Always interesting to determine who the readers, and who the quick-draws are.
…salting the ground with all those lead bullets that miss, or over-penetrate are a jihadi Greenpeace or other lunatic enviro organization’s recruiter’s dream come true.
FTFY.
Nicely done.
I actually meant to strike the word jihadi (
jihadi) but apparently the simple stuff eludes me today.Thought it worked quite well with “jihadi” left in the sentence.
Eh, it serves a different role. While having multiple rounds complicates logistics, the old adage is *very* true: Jack of all trades;master of none.

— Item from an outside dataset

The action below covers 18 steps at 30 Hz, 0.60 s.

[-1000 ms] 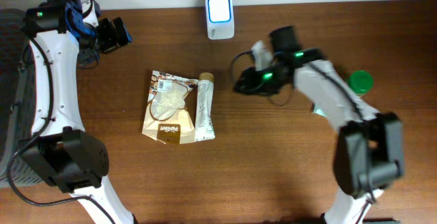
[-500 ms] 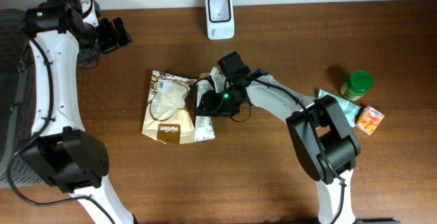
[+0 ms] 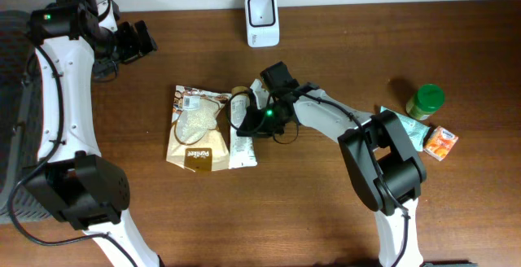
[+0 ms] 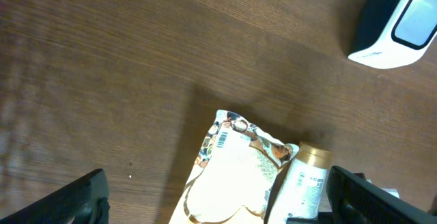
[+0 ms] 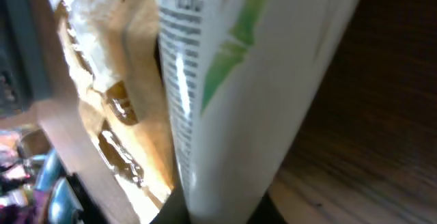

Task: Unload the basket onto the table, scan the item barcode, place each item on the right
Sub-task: 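Move the right gripper to the white tube and grasp it, then raise the white tube with the right gripper to the scanner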

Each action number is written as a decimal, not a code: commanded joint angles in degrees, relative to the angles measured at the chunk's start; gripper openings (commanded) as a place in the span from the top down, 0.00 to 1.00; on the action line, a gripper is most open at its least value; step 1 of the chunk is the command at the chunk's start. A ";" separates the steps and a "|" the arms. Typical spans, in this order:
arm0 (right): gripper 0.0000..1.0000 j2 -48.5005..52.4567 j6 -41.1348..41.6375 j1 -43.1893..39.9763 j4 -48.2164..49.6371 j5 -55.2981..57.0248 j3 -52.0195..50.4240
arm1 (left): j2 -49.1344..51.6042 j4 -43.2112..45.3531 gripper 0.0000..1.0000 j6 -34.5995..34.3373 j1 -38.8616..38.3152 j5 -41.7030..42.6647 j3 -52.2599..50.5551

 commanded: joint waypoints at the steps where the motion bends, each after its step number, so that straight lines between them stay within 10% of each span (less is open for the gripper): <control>1: 0.96 1.99 -1.60 0.15 -0.35 1.62 -0.37 | 0.24 -0.07 0.01 0.31 0.15 0.04 -0.04; 18: 0.96 -23.39 -14.49 -6.23 -5.51 -12.00 -0.37 | 0.24 -0.07 0.01 0.31 0.15 0.04 -0.04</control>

What different role? Mk318 is a general purpose round adopted by USMC. M855A1 is a general purpose round adopted by the Army. They had different design parameters in some respects, but that’s because Army and Marines disagreed on what makes a general-purpose round, not because they wanted to have two different complementary rounds.
I think the issue is if the only ammunition available in a tac resupply situation are Army rounds – the Marines’ rifles still have to work.

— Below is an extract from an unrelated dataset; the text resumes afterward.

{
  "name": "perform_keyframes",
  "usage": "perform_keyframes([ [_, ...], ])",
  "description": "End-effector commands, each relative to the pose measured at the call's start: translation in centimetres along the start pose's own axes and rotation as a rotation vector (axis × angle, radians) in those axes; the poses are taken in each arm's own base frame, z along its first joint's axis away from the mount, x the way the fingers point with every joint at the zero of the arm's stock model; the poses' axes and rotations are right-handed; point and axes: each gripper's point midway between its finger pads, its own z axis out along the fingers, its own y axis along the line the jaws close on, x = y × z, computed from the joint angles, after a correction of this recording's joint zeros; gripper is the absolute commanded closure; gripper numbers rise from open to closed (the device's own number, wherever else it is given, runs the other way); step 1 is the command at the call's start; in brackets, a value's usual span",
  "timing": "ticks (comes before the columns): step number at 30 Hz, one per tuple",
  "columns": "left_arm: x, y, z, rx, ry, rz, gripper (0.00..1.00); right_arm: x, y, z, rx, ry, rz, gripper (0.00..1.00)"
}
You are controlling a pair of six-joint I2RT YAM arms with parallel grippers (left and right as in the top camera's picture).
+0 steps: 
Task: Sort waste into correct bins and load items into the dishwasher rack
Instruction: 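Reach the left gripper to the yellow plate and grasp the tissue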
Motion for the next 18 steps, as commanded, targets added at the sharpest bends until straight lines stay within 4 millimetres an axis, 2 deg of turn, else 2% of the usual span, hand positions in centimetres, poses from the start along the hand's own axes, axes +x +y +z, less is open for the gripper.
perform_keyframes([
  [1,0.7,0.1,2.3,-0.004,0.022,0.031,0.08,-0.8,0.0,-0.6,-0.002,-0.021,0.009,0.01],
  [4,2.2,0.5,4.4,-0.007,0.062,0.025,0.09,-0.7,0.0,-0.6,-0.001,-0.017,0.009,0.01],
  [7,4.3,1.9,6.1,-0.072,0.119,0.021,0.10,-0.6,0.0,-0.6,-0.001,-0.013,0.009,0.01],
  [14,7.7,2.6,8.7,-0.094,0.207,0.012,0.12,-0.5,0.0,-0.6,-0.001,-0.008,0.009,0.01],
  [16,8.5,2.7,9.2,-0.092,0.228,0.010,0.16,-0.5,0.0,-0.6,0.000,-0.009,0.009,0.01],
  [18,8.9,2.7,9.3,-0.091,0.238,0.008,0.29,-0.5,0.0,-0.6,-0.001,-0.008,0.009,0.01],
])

More importantly who the fuck set up that guy’s rifle?
I get that you want to personalize your loadout but, except possibly the sling attachment everything front of your mag well is installed in ways that make no sense. Damn lefties.
They should teach every soldier and Marine to shoot right-handed. Those who can’t see out of their right eye should be assigned to something other than infantry.
I don’t care about the handedness. I’m just giving the lefties a hard time.
It’s the mounting of that foregrip and that TPIAL/ATPIAL/whatever that bothers me.
“Those who can’t see out of their right eye should be assigned to something other than infantry.”
Most ignorant statement of the day.
Poor guy. He doesn’t even have a BAD lever or an ambi magazine release. How is he supposed to operate in operations operationally if he can’t even one hand mag flip without taking his hand off the pistol grip?
Before going operational he needs the basics. That vertical foregrip is fucking useless where it is and the bipod that comes out of it is nearly useless. Push that shit forward on the rail. What if I have to clear a house!? Grip your mag well jackwagon.
Same for his designator. It doesn’t have to be on the top rail but FFS God gave you a ton of rail space for a reason. Mount that fucker where it’s supposed to go. Up front. It goes up there for reasons, not the least of which is that it’s designed to.
Are there ballistic differences between the M855 and the M855A1?
The M855 is a hot round. I’m getting nearly 3,000 FPS with 16″ 416R stainless barrels and about 3060 FPS with 18″ 416R .223 Wylde-chambered barrels (Lake City 2015 mfg). The M855A1 is even hotter, and also uses a slightly longer bullet. I haven’t been able to shoot M855A1.
I’d set up a 77 grain Mk262 improved round with an upgraded Sierra TMK type bullet and have an excellent 5.56 bullet with a high ballistic coefficient, possibly in a .223 Wylde chamber. The initial velocity wouldn’t need to be barrel-smoking hot because the high BC would increase long range velocity anyways.
If I was Trump I’d hire Dyspeptic Gunsmith as a military arms advisor.
“The initial velocity wouldn’t need to be barrel-smoking hot…”
Which is nice so you’re not burning through a barrel every 1500-2000 rounds fired like the serious competition guys do with 6mm.
They get retarded muzzle velocities and really nice stability/accuracy out to long range with those longer, heavier high BC .243 rounds but damn do they run through barrels to do it.
more worthless Democratic Party legislators action costing billions of dollars for worthless junk, F35, USS Zumwaldt, the new super carrier, green ammo, Spend money we don’t have so their buddies can get rich!
No government or military project officer ever got promoted by saving money. No congressman got re-elected by eliminating jobs in his/her district. When large weapons contracts take 30yrs to get to operational testing, the political party in charge changes too much to exclusively blame one or the other.
Gotta have lead free ammo so don’t poison the water or something.
The real reason the army went to lead free bullets, political correctness. Just what we need in an armed conflict.
After hundreds of years of spreading lead projectiles all over Europe on industrial scale there must not be any unpoisoned soil or water source left there. Oh, wait – it’s all tree hugger bullshit! Never mind.